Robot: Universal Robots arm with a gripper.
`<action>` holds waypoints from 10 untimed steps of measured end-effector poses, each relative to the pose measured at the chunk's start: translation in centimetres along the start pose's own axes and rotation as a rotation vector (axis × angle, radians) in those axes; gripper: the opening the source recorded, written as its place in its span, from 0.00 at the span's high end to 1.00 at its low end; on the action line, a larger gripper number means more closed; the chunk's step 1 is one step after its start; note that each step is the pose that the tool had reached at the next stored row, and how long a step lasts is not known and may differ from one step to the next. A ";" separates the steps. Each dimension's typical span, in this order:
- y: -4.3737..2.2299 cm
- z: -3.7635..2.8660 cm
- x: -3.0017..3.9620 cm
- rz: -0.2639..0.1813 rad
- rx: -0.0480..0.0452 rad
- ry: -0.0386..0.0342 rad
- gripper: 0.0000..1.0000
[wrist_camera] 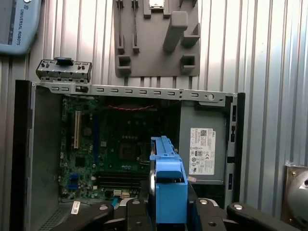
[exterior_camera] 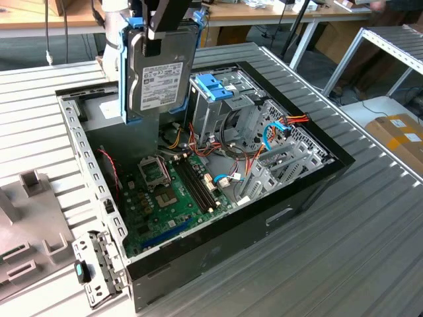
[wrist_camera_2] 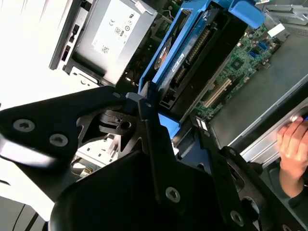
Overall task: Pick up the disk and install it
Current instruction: 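Pick up the disk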
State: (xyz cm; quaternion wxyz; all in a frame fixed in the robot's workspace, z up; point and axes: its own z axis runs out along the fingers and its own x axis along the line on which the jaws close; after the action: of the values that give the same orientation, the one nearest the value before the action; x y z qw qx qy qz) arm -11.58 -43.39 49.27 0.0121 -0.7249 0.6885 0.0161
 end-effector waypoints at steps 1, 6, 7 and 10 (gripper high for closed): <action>-0.37 0.01 0.23 0.000 0.0000 0.0003 0.63; -1.33 0.04 0.83 0.001 -0.0001 0.0009 0.63; -1.61 0.05 1.01 0.001 -0.0001 0.0011 0.63; -2.41 0.08 1.57 0.002 0.0000 0.0015 0.63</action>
State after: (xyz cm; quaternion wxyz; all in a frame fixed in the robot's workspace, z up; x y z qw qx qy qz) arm -9.09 -44.83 49.12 0.0115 -0.7241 0.6894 0.0156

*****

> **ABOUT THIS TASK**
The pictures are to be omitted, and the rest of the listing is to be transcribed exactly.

> **WRITTEN ANSWER**
Robot: Universal Robots arm with a gripper.
`<action>` holds waypoints from 10 untimed steps of measured end-effector poses, each relative to the pose measured at the chunk's start: translation in centimetres along the start pose's own axes and rotation as a rotation vector (axis × angle, radians) in those axes; gripper: the opening the source recorded, written as its place in its span, from 0.00 at the span's high end to 1.00 at its low end; on the action line, a larger gripper number means more closed; the chunk's step 1 is one step after its start; note that each step is the pose that the tool had reached at the next stored row, and how long a step lasts is not known and may differ from one step to the next. A ";" separates the steps. Each dimension's typical span, in this order:
- y: -4.3737..2.2299 cm
- z: -3.7635..2.8660 cm
- x: -3.0017..3.9620 cm
- rz: -0.2639..0.1813 rad
- rx: -0.0480..0.0452 rad
- ry: -0.0386..0.0342 rad
- gripper: 0.0000..1.0000
[wrist_camera] 
[exterior_camera] 
[wrist_camera_2] 
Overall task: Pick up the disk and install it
Current instruction: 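Pick up the disk
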State: (xyz cm; quaternion wxyz; all in a frame fixed in the robot's workspace, z up; point and axes: its own z axis runs out along the fingers and its own x axis along the line on which the jaws close; after the action: of the values that give the same orientation, the one nearest the value before the action; x y z qw qx qy qz) arm -11.58 -43.39 49.27 0.0121 -0.7249 0.6885 0.0161
 end-effector waypoints at steps 1, 6, 7 and 10 (gripper high for closed): <action>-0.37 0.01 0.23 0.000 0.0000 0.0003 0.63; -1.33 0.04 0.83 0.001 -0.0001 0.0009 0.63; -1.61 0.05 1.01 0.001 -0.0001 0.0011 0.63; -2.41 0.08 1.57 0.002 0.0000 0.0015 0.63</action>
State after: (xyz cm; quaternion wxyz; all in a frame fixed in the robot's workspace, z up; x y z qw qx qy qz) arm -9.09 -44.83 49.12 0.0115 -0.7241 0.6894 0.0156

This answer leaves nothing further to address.